[OPTIMIZATION] Enable pipelining for bwd flash attention (#2590)

This allow pipelining when a load is used by multiple dot in a loop. Relax the condition to pipeline dot operands for mma v3 case. This improves performance for the bwd pass from 260TF to 275TF. However this expose a performance problem due to the wmma pipelining as ptxas will now fall back to serial wgmma.
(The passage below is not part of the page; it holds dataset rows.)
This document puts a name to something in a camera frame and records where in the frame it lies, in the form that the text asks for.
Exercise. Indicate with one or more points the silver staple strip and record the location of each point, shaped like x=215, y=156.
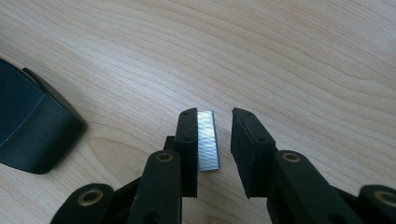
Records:
x=208, y=143

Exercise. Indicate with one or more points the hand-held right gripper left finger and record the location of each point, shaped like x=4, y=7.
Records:
x=186, y=155

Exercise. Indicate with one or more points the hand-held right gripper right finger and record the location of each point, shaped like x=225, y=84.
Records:
x=255, y=155

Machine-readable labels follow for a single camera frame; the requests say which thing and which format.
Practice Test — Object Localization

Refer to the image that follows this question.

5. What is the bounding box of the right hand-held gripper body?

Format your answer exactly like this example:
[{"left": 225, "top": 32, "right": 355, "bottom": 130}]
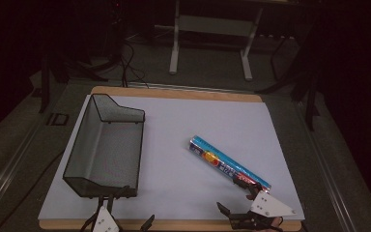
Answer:
[{"left": 227, "top": 190, "right": 299, "bottom": 232}]

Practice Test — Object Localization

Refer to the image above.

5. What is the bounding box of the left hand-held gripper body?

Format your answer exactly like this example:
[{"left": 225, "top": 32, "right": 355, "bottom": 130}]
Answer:
[{"left": 79, "top": 206, "right": 121, "bottom": 232}]

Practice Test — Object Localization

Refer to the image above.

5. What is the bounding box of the long blue wrap box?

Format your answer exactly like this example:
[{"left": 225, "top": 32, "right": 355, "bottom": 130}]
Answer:
[{"left": 187, "top": 134, "right": 272, "bottom": 193}]

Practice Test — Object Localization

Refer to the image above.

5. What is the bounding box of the black wire mesh basket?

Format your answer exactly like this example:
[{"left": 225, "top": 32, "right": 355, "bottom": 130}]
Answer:
[{"left": 62, "top": 93, "right": 147, "bottom": 199}]

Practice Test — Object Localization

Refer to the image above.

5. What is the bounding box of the person's right hand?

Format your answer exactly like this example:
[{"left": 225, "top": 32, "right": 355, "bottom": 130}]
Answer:
[{"left": 261, "top": 216, "right": 286, "bottom": 232}]

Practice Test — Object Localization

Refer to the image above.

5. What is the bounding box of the white table mat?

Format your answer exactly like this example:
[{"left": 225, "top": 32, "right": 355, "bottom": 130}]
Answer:
[{"left": 38, "top": 94, "right": 305, "bottom": 222}]

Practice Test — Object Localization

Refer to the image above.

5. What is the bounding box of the thin black stand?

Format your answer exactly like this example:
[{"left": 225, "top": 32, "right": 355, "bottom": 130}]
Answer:
[{"left": 269, "top": 34, "right": 296, "bottom": 82}]

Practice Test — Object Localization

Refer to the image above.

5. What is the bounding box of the black stand leg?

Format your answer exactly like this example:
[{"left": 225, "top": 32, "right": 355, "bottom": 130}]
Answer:
[{"left": 39, "top": 52, "right": 52, "bottom": 114}]

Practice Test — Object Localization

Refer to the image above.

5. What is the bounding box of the white metal stand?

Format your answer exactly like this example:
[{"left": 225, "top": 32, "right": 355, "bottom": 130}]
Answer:
[{"left": 168, "top": 0, "right": 265, "bottom": 82}]

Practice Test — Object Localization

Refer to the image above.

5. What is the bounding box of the grey metal rail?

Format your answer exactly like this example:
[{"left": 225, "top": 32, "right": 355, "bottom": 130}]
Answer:
[
  {"left": 294, "top": 101, "right": 360, "bottom": 232},
  {"left": 127, "top": 80, "right": 262, "bottom": 95},
  {"left": 0, "top": 120, "right": 51, "bottom": 223}
]

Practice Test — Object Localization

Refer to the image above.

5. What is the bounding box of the black metal bracket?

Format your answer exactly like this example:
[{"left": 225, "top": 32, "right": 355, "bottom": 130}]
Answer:
[{"left": 46, "top": 112, "right": 70, "bottom": 127}]

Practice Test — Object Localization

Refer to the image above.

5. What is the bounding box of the black cable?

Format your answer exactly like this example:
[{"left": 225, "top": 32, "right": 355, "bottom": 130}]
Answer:
[{"left": 119, "top": 40, "right": 150, "bottom": 89}]

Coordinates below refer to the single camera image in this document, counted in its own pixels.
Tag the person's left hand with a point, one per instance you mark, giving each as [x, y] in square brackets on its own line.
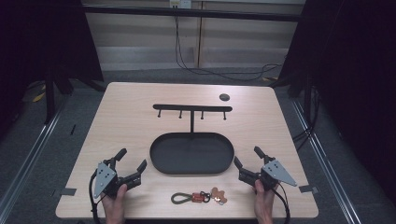
[114, 207]

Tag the dark round table grommet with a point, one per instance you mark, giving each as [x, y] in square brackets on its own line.
[224, 97]

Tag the grey tape strip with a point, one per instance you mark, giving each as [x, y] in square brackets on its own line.
[308, 188]
[67, 191]

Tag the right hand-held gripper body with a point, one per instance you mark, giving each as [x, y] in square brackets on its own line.
[277, 172]

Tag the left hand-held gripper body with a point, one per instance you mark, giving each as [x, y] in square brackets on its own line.
[104, 179]

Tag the black horizontal bar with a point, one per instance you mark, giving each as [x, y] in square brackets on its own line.
[193, 13]

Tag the black curtain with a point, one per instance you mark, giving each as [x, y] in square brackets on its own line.
[348, 77]
[43, 40]

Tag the metal floor rail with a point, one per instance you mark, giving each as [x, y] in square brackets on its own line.
[28, 158]
[327, 174]

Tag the black key rack with tray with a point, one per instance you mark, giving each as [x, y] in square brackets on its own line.
[191, 154]

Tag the person's right hand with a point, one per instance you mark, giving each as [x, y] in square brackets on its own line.
[264, 203]

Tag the white wall socket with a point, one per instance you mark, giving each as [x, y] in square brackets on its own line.
[180, 3]

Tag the black metal stand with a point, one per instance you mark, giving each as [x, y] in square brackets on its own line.
[49, 99]

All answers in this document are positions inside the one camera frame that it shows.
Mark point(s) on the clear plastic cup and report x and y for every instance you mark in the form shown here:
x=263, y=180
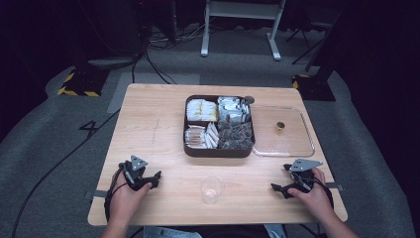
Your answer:
x=211, y=190

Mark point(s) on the person's left hand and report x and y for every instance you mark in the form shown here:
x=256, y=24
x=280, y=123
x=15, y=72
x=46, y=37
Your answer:
x=127, y=201

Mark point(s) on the bundle of clear wrapped sticks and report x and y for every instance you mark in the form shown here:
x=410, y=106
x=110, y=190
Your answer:
x=194, y=137

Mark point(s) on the black tripod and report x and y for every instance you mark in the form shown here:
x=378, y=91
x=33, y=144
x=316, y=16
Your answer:
x=307, y=36

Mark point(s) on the brown compartment box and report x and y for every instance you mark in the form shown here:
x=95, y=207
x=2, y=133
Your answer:
x=189, y=152

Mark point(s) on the small grey round capsule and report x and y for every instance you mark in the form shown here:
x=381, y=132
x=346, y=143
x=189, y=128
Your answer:
x=248, y=99

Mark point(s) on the white metal table frame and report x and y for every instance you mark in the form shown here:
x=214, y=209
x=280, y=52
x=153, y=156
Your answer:
x=242, y=10

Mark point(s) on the pile of silver packets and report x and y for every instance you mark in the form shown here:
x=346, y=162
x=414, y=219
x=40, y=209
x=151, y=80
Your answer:
x=231, y=109

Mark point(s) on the clear box lid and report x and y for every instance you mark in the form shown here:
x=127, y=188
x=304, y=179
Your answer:
x=290, y=142

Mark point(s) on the black yellow striped stand base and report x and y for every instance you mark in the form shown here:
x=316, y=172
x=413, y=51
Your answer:
x=315, y=87
x=84, y=82

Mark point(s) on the grey tape strip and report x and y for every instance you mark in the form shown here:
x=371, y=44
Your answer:
x=97, y=194
x=335, y=186

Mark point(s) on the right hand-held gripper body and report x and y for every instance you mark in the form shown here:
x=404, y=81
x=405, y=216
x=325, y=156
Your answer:
x=302, y=178

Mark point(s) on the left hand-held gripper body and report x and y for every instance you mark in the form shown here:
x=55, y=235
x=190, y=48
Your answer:
x=134, y=172

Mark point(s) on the row of white sachets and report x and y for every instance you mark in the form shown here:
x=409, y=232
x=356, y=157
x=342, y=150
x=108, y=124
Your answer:
x=212, y=135

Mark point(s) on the pile of dark packets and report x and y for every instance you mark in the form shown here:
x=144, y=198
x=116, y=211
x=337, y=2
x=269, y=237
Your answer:
x=236, y=135

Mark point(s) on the pile of white yellow packets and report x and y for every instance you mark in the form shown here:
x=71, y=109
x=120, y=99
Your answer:
x=201, y=110

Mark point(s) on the person's right hand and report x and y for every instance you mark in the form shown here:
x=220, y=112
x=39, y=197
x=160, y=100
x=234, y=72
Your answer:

A follow up PR will fix a bug in how we emit wgmma_wait during pipelining and will bring performance to 335TF
2026-04-05 03:01:17 -04:00 · 2023-11-03 11:46:51 -07:00
parent df08301e76
commit 6ac9d51ff0
4 changed files with 86 additions and 24 deletions
--- a/python/triton/compiler/compiler.py
+++ b/python/triton/compiler/compiler.py
@@ -111,6 +111,7 @@ def optimize_ttgir(mod, num_stages, num_warps, num_ctas, target, cluster_info, e
    if optimize_epilogue:
        pm.add_tritongpu_optimize_epilogue_pass()
    pm.add_tritongpu_optimize_dot_operands_pass()
+    pm.add_cse_pass()
    ws_enabled = False
    # `num_warps` does not mean the total number of warps of a CTA when
    # warp specialization is enabled.